━━ Supplied material

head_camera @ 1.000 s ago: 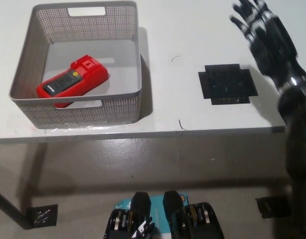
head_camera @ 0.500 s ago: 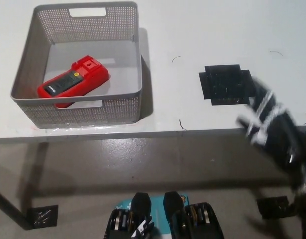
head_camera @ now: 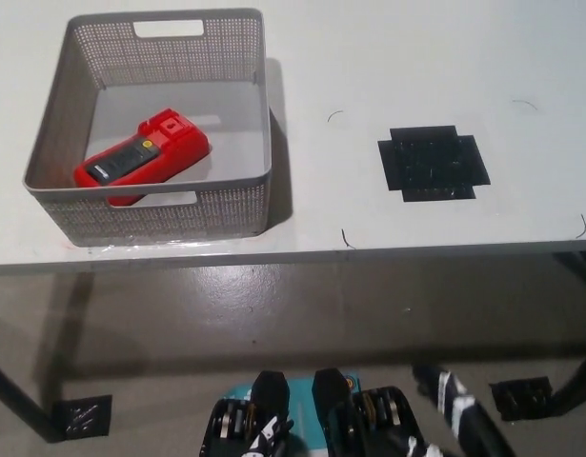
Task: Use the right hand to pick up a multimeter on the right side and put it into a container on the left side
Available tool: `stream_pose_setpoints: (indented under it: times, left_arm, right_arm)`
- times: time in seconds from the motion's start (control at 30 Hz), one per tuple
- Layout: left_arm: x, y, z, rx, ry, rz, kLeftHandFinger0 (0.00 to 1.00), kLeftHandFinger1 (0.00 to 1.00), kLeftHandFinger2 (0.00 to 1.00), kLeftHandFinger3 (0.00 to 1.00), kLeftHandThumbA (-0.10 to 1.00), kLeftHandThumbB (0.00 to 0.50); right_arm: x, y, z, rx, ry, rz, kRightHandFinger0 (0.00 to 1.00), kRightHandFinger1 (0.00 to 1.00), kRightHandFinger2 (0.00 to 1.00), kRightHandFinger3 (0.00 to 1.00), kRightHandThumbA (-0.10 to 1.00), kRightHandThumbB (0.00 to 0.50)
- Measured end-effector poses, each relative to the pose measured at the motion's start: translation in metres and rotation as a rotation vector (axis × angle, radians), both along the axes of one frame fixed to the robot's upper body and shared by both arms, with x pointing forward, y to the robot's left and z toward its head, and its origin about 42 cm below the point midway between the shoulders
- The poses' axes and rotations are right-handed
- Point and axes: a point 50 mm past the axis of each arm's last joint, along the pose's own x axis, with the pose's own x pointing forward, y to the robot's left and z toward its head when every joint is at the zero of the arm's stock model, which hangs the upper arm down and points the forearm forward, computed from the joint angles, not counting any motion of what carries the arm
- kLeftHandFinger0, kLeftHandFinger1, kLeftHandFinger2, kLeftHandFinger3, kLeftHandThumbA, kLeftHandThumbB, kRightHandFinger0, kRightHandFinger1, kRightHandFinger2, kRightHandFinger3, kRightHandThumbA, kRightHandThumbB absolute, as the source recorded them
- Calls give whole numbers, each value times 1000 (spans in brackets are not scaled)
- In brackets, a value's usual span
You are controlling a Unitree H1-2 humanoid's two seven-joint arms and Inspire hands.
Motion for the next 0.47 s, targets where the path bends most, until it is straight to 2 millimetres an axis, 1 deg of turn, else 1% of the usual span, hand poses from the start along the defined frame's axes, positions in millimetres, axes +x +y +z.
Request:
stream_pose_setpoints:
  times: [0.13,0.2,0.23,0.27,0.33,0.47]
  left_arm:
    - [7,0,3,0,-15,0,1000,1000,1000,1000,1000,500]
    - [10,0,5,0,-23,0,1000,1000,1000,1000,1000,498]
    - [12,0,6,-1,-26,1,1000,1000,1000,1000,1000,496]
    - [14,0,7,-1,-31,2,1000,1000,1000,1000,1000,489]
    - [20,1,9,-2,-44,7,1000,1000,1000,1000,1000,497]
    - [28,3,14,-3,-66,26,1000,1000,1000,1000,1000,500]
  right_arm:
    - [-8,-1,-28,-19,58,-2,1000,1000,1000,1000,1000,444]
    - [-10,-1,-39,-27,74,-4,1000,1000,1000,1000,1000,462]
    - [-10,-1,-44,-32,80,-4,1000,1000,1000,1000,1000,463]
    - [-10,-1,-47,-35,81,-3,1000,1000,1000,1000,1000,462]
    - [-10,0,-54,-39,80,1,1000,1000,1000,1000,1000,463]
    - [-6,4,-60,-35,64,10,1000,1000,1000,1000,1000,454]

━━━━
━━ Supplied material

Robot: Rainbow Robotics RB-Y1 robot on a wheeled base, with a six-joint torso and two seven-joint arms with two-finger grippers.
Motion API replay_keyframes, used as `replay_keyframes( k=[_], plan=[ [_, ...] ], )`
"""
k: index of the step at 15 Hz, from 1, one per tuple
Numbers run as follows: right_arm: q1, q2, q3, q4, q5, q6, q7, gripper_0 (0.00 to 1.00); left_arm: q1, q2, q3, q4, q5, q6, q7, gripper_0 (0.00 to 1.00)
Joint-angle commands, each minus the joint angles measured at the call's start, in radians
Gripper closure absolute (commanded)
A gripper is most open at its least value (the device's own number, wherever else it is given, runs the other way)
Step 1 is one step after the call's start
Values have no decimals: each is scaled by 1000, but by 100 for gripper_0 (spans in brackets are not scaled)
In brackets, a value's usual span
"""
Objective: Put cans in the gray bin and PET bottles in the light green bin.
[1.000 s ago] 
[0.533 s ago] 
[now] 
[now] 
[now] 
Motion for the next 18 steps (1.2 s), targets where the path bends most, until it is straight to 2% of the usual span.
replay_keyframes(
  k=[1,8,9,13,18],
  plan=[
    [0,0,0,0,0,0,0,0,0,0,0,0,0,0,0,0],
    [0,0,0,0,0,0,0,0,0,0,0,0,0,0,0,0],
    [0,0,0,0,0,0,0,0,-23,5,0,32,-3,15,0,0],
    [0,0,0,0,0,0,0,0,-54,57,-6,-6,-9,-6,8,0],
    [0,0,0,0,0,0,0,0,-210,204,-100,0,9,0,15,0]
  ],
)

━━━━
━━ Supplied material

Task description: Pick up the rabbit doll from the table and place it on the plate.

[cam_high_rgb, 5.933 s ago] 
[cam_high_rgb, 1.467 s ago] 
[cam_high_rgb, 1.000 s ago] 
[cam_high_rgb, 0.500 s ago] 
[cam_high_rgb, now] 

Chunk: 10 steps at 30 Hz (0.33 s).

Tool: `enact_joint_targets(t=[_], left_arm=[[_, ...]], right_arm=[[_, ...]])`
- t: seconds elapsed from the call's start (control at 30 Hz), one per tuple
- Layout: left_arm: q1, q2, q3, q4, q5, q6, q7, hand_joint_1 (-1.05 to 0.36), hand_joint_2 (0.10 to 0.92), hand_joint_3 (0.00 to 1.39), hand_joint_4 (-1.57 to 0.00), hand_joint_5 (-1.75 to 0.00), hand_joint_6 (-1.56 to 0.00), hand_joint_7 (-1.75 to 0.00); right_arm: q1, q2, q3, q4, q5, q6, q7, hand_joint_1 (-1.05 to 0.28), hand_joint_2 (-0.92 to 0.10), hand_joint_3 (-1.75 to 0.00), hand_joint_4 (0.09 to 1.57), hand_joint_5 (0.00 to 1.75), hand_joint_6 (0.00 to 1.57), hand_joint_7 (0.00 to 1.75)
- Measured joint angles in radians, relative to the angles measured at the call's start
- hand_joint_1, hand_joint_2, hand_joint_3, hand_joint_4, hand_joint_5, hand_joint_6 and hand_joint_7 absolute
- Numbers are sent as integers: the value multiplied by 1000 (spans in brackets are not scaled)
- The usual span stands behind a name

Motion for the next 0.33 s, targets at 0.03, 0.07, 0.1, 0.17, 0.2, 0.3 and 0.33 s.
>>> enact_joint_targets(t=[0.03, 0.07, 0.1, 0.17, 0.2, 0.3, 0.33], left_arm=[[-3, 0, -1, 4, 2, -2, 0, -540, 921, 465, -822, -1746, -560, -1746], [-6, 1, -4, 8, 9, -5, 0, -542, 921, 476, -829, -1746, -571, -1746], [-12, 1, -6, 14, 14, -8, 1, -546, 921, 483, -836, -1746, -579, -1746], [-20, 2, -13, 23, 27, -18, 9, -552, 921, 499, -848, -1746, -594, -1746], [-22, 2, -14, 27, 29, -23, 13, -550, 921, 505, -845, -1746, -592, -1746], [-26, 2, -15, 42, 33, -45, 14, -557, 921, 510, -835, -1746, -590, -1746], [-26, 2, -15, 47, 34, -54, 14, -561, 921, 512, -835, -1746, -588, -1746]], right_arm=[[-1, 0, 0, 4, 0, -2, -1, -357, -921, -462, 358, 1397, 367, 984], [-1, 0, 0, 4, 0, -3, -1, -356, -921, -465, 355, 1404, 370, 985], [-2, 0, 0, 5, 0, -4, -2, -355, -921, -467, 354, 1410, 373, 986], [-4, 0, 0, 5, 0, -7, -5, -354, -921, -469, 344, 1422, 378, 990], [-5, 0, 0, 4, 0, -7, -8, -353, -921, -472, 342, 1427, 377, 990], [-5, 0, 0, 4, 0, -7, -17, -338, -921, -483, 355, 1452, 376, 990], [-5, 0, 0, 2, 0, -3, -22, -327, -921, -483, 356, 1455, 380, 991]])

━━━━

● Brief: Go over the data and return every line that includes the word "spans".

● Result:
- Calls give whole numbers, each value times 1000 (spans in brackets are not scaled)
Values have no decimals: each is scaled by 1000, but by 100 for gripper_0 (spans in brackets are not scaled)
- Numbers are sent as integers: the value multiplied by 1000 (spans in brackets are not scaled)

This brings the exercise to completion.